I did not want to get up. Still sifting dreams, I thought I was due to stay in bed for at least another hour. I’d been up late into the morning, sucking up my latest TV addition, “Mr Inbetween”. An Aussie show, I’m watching it on Hulu. I love his daughter, Britt. Played by Chika Yasumura, she steals whatever scene she’s in.
So it kept me up and awake, and I didn’t want to get up. But the cats, particularly Tucker (my long-hair black and white big bruiser) (he’s a blokey-bloke) and Papi, the young ginger blade, thought the day required my attention. After a bit of failed negotiations and stalling tactics, I yielded, telling them and myself, “Here we go.”
Well, here we go led to the chorus, “Here we go, rocking all over the world,” out of the 1975 John Fogerty song, “Rockin’ All Over the World”. When I thought about it, though, I began remembering Status Quo playing at Live Aid 85.
For Fogerty’s release in ’75, I was a few months out of military tech school, newly married, and stationed at Wright-Pat AFB in Ohio. Ten years later, when Status Quo played the song at Live Aid 85, I was living in a tent city outside Cairo, Egypt, playing war games. Still married, though, but my wife was staying with her family. I believe I dimly recall seeing Status Quo’s Live Aid version while I was heading home, during a fuel stop at Torrejon Air Base in Spain. We had time to kill, so we walked around the exchange to see what was new and get an AAFES burger.
So this simple song is today’s theme music, brought to you by stubborn cats and nostalgia. I decided to go with Status Quo’s Live Aid version because I like the crowd’s energy.

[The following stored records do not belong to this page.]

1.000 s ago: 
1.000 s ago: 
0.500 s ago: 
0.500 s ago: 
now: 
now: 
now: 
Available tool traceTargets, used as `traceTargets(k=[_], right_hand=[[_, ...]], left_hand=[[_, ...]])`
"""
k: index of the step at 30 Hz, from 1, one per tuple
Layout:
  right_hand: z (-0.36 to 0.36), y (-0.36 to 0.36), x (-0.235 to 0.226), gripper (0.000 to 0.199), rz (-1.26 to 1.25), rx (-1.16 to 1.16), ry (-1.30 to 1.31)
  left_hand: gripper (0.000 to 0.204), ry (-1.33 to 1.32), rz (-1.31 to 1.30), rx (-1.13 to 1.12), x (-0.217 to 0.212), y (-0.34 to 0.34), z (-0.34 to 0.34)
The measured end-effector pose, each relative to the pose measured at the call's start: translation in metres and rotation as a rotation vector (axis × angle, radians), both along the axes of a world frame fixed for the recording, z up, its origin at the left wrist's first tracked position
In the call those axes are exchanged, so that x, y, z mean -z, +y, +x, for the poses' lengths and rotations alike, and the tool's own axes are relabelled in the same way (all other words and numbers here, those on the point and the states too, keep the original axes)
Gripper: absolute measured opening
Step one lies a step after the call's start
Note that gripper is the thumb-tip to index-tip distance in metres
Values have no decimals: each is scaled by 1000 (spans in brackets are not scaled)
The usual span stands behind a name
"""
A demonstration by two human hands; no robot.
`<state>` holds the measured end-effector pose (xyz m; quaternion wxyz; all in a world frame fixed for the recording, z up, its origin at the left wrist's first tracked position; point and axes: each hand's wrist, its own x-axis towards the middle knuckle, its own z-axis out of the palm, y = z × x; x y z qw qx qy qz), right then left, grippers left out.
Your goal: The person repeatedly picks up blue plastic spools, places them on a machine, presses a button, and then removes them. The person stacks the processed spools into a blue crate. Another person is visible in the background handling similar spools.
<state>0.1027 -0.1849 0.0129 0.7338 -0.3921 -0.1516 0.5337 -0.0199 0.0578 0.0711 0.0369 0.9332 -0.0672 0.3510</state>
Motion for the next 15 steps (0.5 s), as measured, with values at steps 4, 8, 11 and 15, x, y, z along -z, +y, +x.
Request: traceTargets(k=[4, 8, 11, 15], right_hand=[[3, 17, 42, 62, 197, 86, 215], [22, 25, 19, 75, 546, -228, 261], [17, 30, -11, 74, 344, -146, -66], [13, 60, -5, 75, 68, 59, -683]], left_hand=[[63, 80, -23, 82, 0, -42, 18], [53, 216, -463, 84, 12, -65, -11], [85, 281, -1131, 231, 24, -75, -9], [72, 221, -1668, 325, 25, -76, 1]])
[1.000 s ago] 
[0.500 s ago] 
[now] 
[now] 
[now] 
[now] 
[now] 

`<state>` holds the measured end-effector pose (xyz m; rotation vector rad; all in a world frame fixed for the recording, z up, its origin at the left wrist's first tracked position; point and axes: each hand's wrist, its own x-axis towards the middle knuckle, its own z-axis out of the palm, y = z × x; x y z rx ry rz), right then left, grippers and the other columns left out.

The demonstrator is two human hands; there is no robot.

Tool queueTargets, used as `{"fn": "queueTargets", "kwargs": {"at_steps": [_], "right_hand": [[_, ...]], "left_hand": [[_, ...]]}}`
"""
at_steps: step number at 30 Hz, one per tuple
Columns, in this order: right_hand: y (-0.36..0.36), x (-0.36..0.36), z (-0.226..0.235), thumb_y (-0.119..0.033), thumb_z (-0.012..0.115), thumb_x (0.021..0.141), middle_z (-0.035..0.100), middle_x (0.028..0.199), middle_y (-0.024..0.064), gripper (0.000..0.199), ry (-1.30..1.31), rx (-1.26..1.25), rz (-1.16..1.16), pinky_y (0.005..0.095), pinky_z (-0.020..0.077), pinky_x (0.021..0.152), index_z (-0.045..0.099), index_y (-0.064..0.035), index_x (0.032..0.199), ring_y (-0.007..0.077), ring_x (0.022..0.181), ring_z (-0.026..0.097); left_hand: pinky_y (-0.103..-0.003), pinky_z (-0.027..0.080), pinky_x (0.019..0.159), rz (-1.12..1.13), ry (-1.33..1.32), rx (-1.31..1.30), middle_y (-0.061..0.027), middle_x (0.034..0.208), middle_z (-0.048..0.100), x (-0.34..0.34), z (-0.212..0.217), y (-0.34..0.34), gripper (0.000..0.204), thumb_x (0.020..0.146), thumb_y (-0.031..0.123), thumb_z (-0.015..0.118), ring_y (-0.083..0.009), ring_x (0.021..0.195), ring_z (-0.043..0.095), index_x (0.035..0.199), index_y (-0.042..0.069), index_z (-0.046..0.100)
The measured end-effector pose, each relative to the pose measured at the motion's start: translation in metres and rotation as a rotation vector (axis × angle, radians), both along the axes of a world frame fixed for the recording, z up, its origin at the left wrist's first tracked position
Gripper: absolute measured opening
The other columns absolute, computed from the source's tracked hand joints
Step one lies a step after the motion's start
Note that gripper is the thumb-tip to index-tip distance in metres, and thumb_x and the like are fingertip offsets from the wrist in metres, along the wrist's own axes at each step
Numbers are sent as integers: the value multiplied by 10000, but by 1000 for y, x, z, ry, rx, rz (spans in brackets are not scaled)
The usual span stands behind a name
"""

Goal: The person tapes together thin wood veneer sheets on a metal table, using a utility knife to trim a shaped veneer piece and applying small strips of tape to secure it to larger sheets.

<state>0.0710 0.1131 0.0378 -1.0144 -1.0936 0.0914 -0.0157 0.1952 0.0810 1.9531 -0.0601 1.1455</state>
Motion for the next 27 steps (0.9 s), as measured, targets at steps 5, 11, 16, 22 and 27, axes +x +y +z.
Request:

Hope you enjoy it. I know I used it before, if memory serves (but it doesn’t always serve, does it?), but I’m using it again. Remember to wear your mask. Cheers
It’s not a monthly thing, but a cyclic thing, this periodic slide into a dark trough. I feel it as it comes on. It feeds my bitterness (or I feed it), despair, and frustration. I think, I’m a terrible writer, person, husband, son, and man, a waste of air, space, and energy, and the world is a shitty place.
I know it’ll pass. While it’s happening, I need to keep a check on myself so I don’t do lash out or burn my world down. It’ll pass, you know? But at least twenty-four to thirty-six hours of it are a deep abyss.
So, mood music is required for this shit. Today’s choice (probably used in the past, but I didn’t check, because — mood) is “On the Dark Side”, by John Cafferty & The Beaver Brown Band, as heard in the 1983 movie, Eddie and the Cruisers.
Today’s theme music is a ‘Feline’s Choice’. Each night, my fur boys crowd the door and meow a request to go out. I not infrequently imagine a musical circling around their activities. Often, when they go out and sit down, listening to the darkness and listening, they sing this Pat Benatar song, “We Belong”, from 1984. Only, my boys aren’t singing, “We belong to the light, we belong to the thunder” they’re singing, “We belong to the night, but we run from the thunder.”
They’ve changed other words, too. I only know some of them, as my flooflish is limited. I’m not personally a big fan of this song; too eighties. If you were there, you probably understand.